Aim of the exercise » Among the lines below, copy each one in which "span" appears.

□ □ □

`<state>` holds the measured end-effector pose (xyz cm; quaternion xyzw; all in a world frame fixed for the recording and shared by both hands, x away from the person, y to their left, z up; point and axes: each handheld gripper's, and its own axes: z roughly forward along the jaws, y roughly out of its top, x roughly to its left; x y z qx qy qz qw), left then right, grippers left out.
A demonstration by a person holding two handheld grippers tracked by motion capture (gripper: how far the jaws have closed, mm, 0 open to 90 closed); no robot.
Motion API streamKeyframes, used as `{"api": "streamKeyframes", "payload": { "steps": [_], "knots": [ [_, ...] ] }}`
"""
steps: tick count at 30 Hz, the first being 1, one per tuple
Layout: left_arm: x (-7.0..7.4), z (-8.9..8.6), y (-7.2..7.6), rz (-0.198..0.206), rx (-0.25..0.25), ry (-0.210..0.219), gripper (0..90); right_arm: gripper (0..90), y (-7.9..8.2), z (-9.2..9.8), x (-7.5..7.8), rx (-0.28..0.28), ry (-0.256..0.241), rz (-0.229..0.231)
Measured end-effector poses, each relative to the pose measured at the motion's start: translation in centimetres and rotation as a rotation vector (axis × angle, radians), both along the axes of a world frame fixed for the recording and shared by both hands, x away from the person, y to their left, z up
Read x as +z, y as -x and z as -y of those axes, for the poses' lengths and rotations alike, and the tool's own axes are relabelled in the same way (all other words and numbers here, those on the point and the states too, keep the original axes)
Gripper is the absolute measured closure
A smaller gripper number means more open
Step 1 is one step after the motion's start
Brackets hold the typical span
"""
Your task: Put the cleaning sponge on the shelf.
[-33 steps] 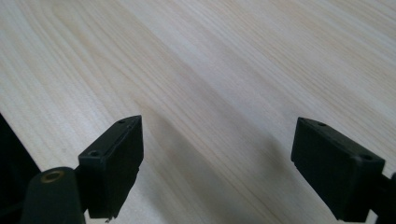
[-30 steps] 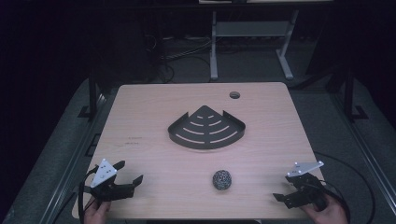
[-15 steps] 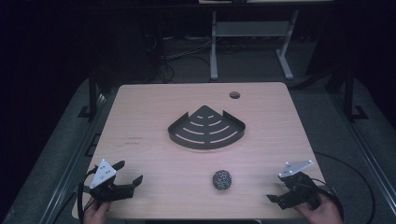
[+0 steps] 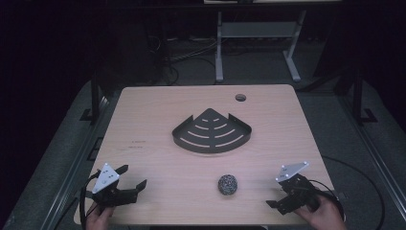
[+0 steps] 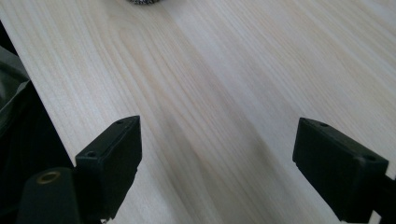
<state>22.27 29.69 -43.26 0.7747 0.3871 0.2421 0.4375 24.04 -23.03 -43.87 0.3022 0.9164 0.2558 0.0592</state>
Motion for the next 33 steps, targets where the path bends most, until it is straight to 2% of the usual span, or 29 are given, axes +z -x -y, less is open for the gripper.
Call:
{"api": "streamKeyframes", "payload": {
  "steps": [11,19,24,29,33],
  "knots": [
    [0.0,0.2,0.0,-0.001,-0.007,-0.002,13.3,14.7,-0.6,-1.5,0.5,0.059,0.004,-0.012],
    [0.1,0.2,0.1,0.004,-0.012,0.001,13.3,14.6,-1.0,-2.7,1.3,0.107,0.001,0.001],
    [0.0,0.2,0.0,-0.001,-0.014,0.001,13.3,14.6,-1.5,-4.0,1.8,0.154,0.005,0.009],
    [0.1,0.1,0.1,0.004,-0.01,0.003,13.3,14.6,-2.0,-5.0,2.0,0.179,-0.005,0.007],
    [0.2,0.1,0.1,0.004,-0.007,0.01,13.3,14.6,-2.3,-5.9,2.0,0.207,0.006,0.012]
  ]
}}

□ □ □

Result of this task »
Brackets hold the typical span
Motion for the next 33 steps, targets where the path bends most, until it is straight to 2% of the usual span, or 29 are given, axes +z -x -y, less is open for the gripper.

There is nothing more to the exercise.